TASK DETAILS => Exactly reproduce the lines of the listing below from the one containing "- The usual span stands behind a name" through the one containing "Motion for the". Skip the images.

SUPPLIED DATA =>
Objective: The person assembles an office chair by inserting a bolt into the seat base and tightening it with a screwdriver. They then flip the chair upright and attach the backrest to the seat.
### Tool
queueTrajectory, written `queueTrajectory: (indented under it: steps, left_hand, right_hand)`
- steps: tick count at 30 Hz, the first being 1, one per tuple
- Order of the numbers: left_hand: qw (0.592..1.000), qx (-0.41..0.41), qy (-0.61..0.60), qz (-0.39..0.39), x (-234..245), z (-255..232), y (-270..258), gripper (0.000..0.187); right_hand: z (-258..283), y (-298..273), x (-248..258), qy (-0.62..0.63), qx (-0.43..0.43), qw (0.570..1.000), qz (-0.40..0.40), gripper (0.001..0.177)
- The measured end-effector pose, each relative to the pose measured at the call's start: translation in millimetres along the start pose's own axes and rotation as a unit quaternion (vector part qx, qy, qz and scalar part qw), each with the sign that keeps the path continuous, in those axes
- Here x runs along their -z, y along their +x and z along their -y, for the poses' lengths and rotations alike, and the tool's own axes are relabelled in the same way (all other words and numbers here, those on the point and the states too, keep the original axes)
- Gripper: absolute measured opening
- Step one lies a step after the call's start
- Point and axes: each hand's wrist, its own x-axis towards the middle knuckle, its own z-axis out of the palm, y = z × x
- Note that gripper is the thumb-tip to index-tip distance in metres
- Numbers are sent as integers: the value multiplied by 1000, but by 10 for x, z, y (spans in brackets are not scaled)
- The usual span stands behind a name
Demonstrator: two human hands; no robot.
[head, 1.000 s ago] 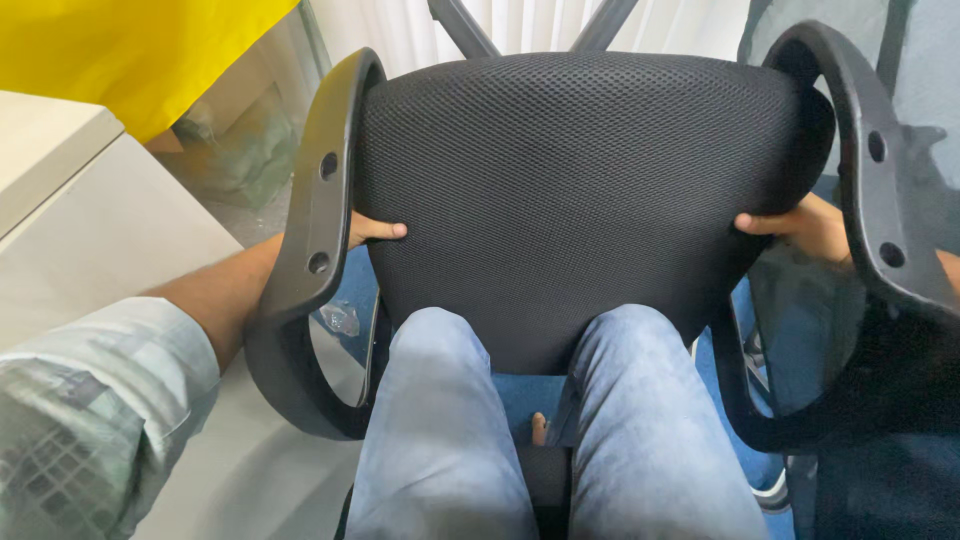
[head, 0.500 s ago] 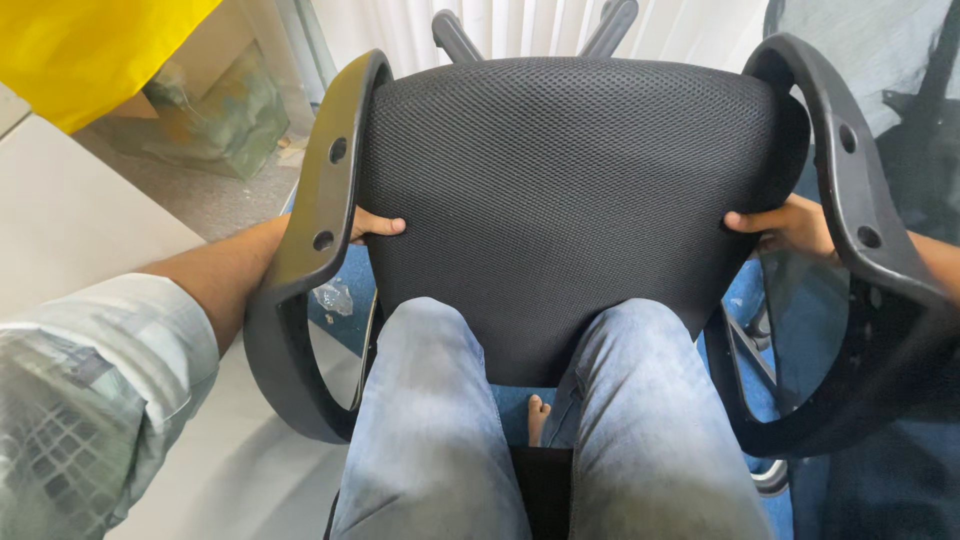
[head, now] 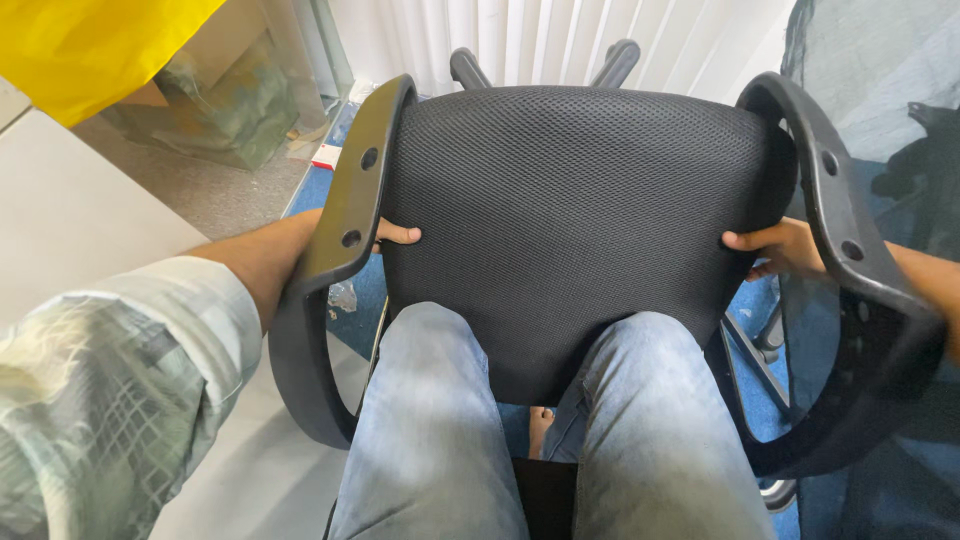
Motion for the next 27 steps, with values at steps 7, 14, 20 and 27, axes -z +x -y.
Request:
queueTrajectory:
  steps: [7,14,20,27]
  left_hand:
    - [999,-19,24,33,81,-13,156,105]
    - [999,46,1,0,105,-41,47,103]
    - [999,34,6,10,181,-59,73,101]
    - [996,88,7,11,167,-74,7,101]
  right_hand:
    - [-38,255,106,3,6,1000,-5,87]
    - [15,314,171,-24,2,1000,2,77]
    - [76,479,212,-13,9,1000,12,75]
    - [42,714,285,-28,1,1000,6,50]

EXERCISE OUTPUT =>
- The usual span stands behind a name
Demonstrator: two human hands; no robot.
[head, 1.000 s ago] 
[head, 0.500 s ago] 
[head, now] 
Motion for the next 27 steps, with values at steps 7, 14, 20 and 27, axes -z +x -y.

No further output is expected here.